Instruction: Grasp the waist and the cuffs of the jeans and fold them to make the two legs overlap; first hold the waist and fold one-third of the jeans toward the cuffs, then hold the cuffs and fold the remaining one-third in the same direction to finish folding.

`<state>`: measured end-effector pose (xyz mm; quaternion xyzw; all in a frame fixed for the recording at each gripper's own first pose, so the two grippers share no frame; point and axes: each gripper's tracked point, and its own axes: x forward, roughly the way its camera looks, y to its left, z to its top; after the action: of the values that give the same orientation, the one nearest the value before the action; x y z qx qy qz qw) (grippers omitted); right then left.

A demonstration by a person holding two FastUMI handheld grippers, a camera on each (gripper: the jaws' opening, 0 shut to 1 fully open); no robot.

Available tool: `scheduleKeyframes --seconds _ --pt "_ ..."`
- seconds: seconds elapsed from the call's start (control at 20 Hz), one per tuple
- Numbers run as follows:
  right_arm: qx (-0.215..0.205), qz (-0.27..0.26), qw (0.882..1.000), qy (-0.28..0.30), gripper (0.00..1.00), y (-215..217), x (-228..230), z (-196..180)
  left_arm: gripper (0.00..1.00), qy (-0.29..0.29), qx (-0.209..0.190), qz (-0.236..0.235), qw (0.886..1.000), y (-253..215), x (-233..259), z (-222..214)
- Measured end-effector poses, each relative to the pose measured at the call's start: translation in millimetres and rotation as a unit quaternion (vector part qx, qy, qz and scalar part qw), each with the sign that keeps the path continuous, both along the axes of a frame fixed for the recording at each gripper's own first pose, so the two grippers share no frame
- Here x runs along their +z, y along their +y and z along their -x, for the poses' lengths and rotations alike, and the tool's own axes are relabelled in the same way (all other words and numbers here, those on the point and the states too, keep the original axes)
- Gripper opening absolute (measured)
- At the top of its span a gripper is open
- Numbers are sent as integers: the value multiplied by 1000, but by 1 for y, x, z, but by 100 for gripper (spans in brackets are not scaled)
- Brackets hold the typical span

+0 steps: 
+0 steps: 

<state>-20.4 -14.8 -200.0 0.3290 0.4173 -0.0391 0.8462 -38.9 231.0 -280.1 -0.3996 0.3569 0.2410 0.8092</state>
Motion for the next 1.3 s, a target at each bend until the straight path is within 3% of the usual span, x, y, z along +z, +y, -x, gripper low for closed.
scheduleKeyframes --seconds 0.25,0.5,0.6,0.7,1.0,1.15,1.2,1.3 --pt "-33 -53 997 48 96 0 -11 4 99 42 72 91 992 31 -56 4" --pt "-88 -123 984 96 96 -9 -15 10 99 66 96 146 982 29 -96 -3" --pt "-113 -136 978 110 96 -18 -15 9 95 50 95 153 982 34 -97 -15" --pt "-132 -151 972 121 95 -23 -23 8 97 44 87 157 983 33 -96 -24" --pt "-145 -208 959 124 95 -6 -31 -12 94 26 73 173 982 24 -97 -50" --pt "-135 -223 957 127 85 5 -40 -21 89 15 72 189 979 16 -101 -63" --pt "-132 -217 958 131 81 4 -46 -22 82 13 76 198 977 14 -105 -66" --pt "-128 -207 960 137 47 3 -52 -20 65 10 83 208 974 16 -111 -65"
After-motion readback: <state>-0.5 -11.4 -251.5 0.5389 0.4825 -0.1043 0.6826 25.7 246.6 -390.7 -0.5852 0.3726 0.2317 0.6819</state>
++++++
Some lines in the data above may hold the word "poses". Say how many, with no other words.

2